К сочинению литературы какого рода побуждали Джейн все эти наставники, родичи и приятельницы? В своих произведениях она ставит рассудок выше эмоций, что неудивительно для девушки, которая жила в окружении мальчиков, грызущих гранит науки. Всю жизнь она старалась избегать излишних сантиментов. В рассказике «Прекрасная Кассандра» предметом любви является не ожидаемый юный красавец, а чудесная шляпка. История излагается в череде «глав» длиной с птичью трель – абсолютно новаторская форма, где нет ни одного лишнего слова. «Когда Кассандре сровнялось 16 лет, она была прелестна, мила и способна влюбиться в элегантную шляпку». Ее мать-модистка смастерила шляпку по заказу графини, но Кассандра «надела ее на свою нежную головку и вышла из мастерской матери на поиски счастья». Какое восхитительное начало!

Затем, обратившись к теме роскошеств, предоставляемых Лондоном, Джейн позволила своей героине вкусить его удовольствий. «Прекрасная Кассандра» пренебрегла неотразимым виконтом ради кондитерской, где проглотила шесть порций мороженого. Когда пришло время платить, она «толкнула кондитера и ушла». Затем красотка прокатилась в наемном экипаже до Хэмпстеда, а когда кучер потребовал вознаграждения, нахлобучила ему на голову свою дивную шляпку и убежала. В конце концов Кассандра после семичасового отсутствия вернулась домой, чтобы «прильнуть к материнской груди». Но в материнских объятиях «Кассандра улыбнулась и шепнула себе под нос: „Денек удался“». Какое озорство! Какой блеск!

Эта проба пера, нелепо разделенная на двенадцать «глав», в каждой из которых ровно по одному предложению, – идеальное вступление к ироничному, искрящемуся творчеству Джейн Остин. Ее племянник в своей весьма авторитетной биографии изобразил тетушку образцом достоинства, доброты и кротости. «В ней не было ничего эксцентричного или вздорного, – пишет он, – никакой строптивости нрава, никакой резкости манер». Однако ее ранние произведения свидетельствуют об обратном. Они напичканы эксцентричными и вздорными девчонками, гораздыми на всякие шалости.

Помимо прекрасной Кассандры еще есть Софи, способная «залпом осушить бокал вина»; есть София, бессовестная воровка, которая «величественно» вытаскивает купюру из стола кузена, а когда ее уличают, вскипает праведным гневом; есть комедиантка Китти, оплакивающая потерю своей обожаемой гувернантки мисс Диккенс. Китти, сокрушенная горем, рассказывает нам, что никогда не забудет, как исчезла мисс Диккенс. «„Моя милая Китти, – сказала она, – доброй тебе ночи“. Больше я ее не видела». Создав надлежащий мелодраматический накал, Китти театрально замолкает, утирает глаза и только тут сообщает, куда на самом деле подевалась мисс Диккенс: «В ту ночь она сбежала с дворецким».
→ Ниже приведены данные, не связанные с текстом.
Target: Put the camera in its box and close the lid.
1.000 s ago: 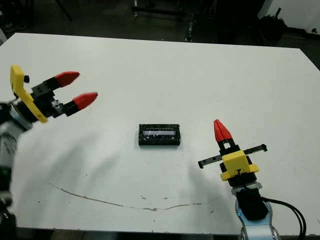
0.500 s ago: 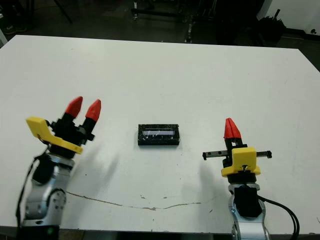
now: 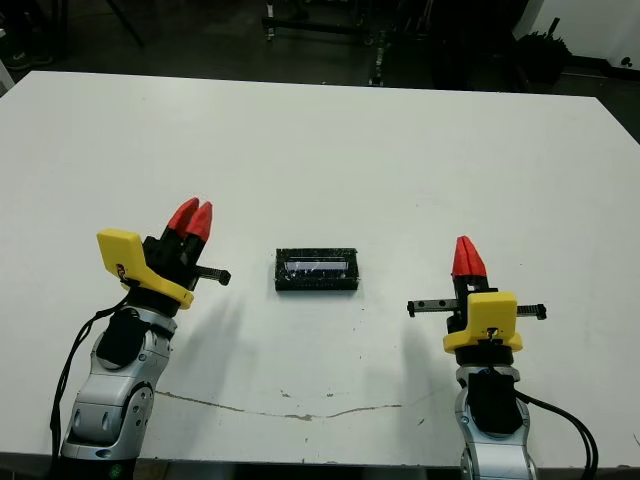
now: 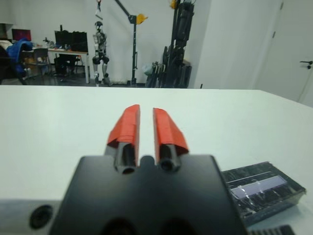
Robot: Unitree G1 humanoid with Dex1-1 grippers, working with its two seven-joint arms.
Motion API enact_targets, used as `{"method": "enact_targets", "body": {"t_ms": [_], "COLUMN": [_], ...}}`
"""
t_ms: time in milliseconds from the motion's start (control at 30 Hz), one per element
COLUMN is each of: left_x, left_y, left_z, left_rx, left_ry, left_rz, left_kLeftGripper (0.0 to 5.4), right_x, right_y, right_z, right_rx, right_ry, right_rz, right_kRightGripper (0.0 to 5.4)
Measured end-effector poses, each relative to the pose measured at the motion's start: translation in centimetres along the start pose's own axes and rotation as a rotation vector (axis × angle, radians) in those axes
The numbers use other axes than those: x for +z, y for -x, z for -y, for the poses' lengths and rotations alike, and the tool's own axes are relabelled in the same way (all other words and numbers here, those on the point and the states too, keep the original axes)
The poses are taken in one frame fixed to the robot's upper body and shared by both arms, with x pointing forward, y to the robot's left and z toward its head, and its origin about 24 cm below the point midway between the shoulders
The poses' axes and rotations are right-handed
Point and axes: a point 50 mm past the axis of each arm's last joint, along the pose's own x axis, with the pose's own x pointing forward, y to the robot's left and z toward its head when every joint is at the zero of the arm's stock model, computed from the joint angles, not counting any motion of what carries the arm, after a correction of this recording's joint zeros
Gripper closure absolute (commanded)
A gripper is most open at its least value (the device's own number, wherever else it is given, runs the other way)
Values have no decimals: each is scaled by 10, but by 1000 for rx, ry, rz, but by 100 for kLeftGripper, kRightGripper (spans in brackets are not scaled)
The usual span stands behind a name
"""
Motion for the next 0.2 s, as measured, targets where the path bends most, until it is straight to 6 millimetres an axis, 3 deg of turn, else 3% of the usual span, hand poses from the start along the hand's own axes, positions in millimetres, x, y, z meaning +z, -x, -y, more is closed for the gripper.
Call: {"method": "enact_targets", "body": {"t_ms": [200], "left_x": [0], "left_y": [0], "left_z": [0], "left_rx": [36], "left_ry": [-11], "left_rz": [-16], "left_kLeftGripper": [539], "right_x": [0], "right_y": [0], "right_z": [-1], "right_rx": [7], "right_ry": [-10], "right_rz": [0], "right_kRightGripper": [540]}}
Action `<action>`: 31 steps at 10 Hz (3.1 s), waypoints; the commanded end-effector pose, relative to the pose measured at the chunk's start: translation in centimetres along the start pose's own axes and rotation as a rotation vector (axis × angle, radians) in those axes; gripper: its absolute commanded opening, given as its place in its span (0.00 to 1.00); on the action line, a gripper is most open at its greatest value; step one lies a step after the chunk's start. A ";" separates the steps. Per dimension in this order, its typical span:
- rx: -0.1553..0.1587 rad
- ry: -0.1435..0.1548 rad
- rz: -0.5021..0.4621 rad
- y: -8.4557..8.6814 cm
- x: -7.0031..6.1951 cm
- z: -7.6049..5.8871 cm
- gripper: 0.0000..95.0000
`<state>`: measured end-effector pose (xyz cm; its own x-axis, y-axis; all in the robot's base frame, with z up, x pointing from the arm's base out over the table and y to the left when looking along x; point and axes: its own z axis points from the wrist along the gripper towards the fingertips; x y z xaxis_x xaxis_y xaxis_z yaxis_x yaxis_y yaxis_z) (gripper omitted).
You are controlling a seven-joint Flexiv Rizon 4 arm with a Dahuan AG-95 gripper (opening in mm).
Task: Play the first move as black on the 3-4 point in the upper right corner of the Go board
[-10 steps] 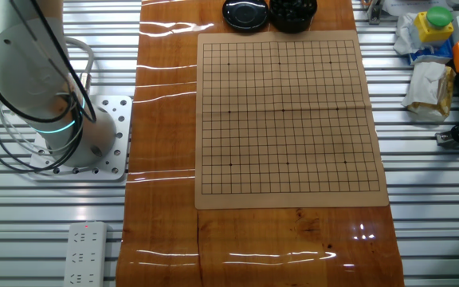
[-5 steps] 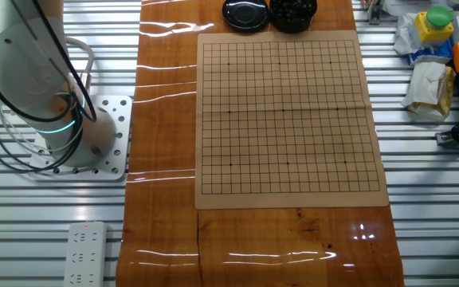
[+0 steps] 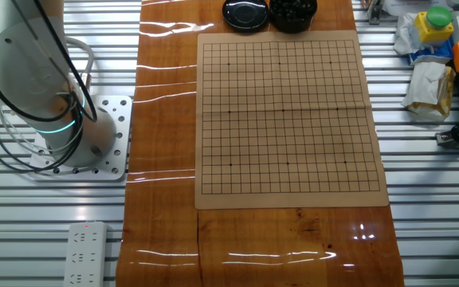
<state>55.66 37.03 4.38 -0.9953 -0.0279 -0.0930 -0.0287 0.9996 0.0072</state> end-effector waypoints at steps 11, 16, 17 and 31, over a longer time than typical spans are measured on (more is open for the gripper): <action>0.006 0.010 -0.003 -0.3 0.4 -0.1 0.00; 0.005 0.010 -0.012 -0.2 0.5 -0.7 0.20; 0.003 0.008 -0.016 -0.2 0.5 -0.7 0.20; 0.003 0.005 -0.011 0.6 2.3 0.4 0.20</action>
<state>53.34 37.55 3.83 -0.9953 -0.0397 -0.0879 -0.0402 0.9992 0.0038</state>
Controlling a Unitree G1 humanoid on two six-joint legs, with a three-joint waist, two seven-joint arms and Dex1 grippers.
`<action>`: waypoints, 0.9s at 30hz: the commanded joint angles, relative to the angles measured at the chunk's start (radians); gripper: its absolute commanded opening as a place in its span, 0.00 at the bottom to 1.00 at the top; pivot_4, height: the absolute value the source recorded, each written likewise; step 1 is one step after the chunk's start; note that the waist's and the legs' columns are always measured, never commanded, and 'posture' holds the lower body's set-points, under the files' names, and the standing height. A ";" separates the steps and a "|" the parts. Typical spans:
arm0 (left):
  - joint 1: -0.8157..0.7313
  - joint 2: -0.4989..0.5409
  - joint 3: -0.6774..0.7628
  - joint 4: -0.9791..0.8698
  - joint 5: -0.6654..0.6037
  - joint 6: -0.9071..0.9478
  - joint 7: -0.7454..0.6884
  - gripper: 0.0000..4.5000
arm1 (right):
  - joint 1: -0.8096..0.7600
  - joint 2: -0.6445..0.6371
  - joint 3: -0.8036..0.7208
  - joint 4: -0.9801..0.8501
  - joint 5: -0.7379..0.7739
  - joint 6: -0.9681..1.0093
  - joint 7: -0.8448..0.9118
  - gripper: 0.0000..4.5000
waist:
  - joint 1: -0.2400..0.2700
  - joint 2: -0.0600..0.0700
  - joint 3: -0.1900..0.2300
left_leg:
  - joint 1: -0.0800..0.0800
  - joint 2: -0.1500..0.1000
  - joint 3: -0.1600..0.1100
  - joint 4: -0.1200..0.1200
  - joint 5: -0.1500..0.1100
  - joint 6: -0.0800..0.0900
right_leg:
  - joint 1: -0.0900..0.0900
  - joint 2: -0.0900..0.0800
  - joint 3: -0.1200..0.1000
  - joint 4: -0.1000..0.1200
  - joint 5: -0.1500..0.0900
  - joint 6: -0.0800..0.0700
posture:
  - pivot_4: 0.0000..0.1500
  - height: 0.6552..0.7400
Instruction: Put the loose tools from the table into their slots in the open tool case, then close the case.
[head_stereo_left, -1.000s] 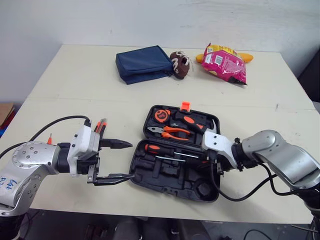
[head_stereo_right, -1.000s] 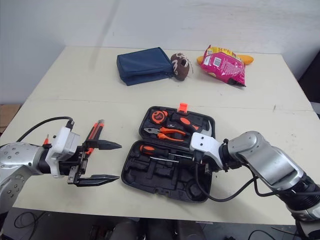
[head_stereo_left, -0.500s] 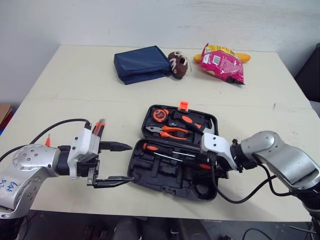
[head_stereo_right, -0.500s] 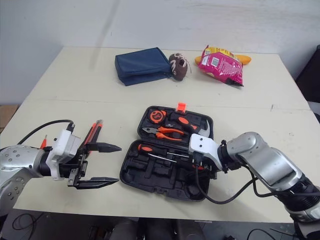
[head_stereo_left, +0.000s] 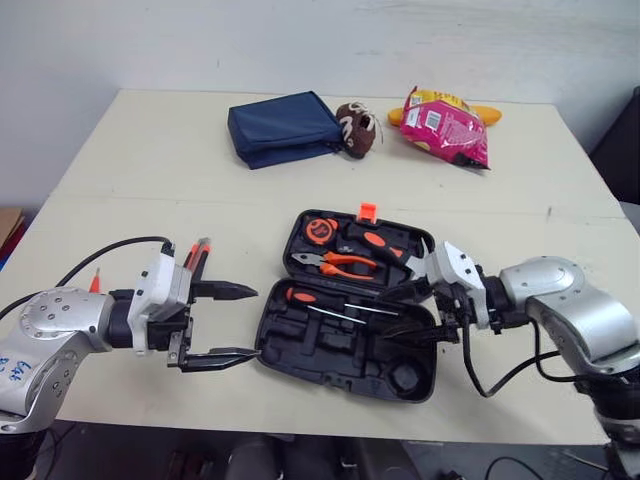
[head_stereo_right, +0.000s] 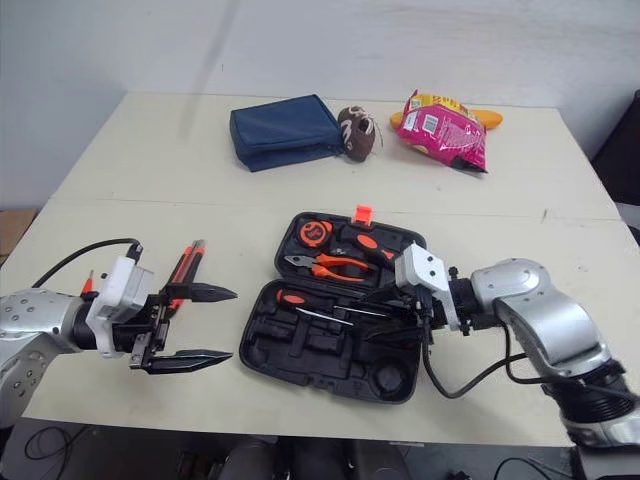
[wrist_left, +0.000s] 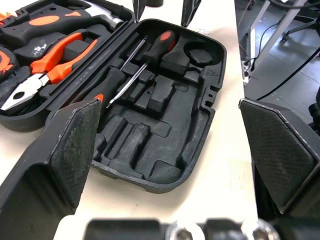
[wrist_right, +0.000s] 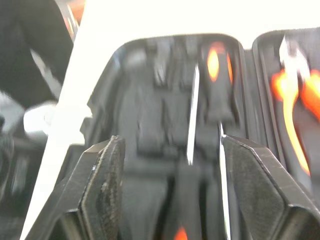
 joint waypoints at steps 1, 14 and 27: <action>-0.009 -0.001 0.012 -0.015 -0.001 -0.013 0.002 1.00 | 0.044 0.054 0.007 0.036 -0.047 -0.137 -0.025 0.30 | 0.002 0.000 0.000 | 0.000 0.000 0.000 0.000 0.000 0.000 | 0.000 0.000 0.000 0.000 0.000 0.000 | 1.00 1.00; -0.031 0.005 -0.001 -0.065 -0.021 0.034 0.046 1.00 | 0.077 0.120 0.042 0.197 -0.155 -0.304 -0.053 0.01 | 0.007 0.000 0.000 | 0.001 0.000 0.001 0.001 0.000 0.000 | 0.000 0.000 0.000 0.003 0.000 0.000 | 1.00 1.00; -0.054 0.009 -0.004 -0.071 -0.010 0.073 0.066 1.00 | 0.035 0.128 0.188 0.247 -0.340 -0.235 -0.149 0.01 | -0.016 -0.011 -0.007 | 0.015 0.001 0.000 -0.002 0.000 0.000 | 0.013 0.000 0.000 0.003 0.001 -0.003 | 1.00 1.00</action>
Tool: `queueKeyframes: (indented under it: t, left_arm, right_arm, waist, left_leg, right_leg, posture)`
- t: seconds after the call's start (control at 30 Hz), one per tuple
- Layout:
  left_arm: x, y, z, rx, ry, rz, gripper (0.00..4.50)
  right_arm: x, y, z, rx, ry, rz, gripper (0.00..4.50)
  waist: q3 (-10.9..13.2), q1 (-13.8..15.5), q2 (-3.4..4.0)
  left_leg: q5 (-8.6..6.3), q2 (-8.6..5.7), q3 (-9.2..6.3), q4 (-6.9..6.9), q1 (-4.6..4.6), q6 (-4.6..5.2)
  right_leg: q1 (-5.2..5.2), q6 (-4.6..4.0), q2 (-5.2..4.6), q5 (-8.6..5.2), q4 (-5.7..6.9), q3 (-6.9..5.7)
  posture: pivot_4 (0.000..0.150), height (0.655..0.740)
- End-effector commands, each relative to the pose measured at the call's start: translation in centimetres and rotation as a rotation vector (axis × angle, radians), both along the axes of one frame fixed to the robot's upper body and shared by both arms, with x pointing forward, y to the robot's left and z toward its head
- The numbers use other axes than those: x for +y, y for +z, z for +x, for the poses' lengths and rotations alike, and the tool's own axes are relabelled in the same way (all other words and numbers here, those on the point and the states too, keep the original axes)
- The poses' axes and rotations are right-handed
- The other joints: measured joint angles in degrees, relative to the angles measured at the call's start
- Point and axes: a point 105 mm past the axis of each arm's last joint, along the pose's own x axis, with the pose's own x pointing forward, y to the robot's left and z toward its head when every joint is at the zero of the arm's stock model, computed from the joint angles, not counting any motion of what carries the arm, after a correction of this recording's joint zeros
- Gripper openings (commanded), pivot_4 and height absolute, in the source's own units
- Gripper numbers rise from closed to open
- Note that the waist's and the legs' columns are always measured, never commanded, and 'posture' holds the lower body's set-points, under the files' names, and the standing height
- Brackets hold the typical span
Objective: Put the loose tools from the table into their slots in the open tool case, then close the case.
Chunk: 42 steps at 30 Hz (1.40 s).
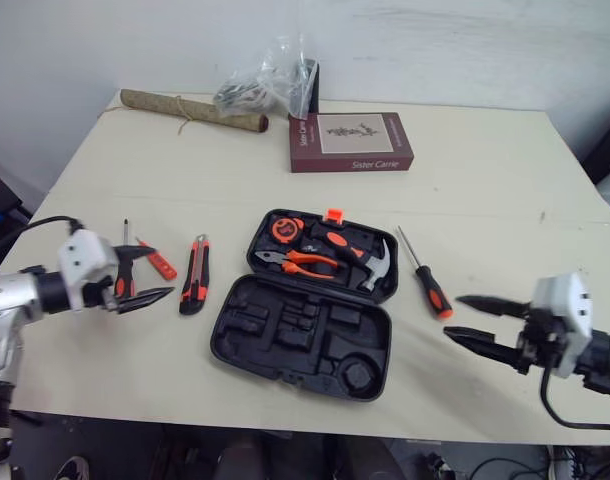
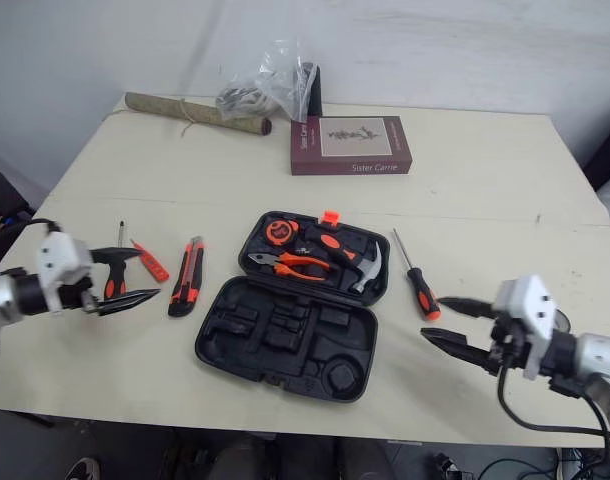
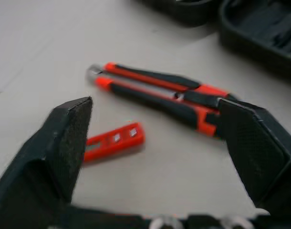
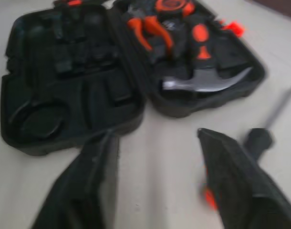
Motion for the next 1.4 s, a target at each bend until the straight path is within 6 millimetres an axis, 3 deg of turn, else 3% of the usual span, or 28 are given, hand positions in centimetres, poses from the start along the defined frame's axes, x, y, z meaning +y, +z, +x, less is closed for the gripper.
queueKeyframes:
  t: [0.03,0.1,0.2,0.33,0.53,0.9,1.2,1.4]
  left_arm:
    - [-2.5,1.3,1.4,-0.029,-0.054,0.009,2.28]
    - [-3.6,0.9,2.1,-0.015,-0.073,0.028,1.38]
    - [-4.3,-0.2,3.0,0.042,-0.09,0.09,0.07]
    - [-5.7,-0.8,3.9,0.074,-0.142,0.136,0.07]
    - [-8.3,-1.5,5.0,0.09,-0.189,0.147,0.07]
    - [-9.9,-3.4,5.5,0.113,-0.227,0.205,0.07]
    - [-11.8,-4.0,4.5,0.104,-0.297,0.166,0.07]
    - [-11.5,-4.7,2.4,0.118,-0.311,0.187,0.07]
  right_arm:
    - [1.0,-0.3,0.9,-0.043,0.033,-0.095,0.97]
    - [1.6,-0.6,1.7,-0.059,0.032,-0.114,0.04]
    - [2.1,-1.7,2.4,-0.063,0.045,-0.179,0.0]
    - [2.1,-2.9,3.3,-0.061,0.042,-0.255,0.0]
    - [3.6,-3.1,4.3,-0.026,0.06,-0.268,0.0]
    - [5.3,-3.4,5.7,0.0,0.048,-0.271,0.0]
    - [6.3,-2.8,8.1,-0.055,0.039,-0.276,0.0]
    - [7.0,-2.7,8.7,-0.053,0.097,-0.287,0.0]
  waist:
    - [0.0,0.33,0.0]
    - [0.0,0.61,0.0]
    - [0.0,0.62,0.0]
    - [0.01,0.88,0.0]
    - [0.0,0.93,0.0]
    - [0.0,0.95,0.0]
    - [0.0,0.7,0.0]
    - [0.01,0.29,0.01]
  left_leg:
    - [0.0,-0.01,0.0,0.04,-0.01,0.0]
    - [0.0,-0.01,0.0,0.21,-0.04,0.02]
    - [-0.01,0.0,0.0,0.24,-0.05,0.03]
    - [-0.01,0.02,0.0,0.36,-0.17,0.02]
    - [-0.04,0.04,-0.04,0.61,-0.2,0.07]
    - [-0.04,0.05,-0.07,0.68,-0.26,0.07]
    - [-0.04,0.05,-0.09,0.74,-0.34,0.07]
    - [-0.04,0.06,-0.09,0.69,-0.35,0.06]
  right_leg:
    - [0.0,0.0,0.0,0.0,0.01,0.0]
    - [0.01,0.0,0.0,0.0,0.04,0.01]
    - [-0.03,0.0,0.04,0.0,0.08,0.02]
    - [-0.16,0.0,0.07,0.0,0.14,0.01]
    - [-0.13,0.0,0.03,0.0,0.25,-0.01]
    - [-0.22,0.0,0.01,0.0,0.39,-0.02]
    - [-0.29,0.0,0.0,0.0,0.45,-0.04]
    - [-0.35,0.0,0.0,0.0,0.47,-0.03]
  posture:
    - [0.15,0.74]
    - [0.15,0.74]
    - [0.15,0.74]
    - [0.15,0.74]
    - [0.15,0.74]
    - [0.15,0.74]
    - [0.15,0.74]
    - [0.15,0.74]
По мнению одного из лучших критиков Джейн Остин, Вирджинии Вулф, есть что-то удивительно насмешливое в этих ранних рассказах о «Любви и дружбе» (как назван один из них), об ужасе и фарсе. «Что это за нота, которая никогда не тонет в массе других, которая звучит отчетливо и пронзительно от начала и до конца тома? – спрашивает она. – Это переливы смеха. Пятнадцатилетняя девочка смеется в своем уголке над миром».

Тетрадь Джейн, совсем как настоящая книга, получила настоящий отзыв. Ее отец проаннотировал дочкин «Том третий» следующими точными – не в бровь, а в глаз – словами: Это «всплески воображения очень юной леди, представленные рассказами в совершенно новом стиле». «Совершенно новый стиль» был величайшим талантом Джейн. Но он стал и величайшим препятствием к тому, чтобы ее произведения реально увидели свет.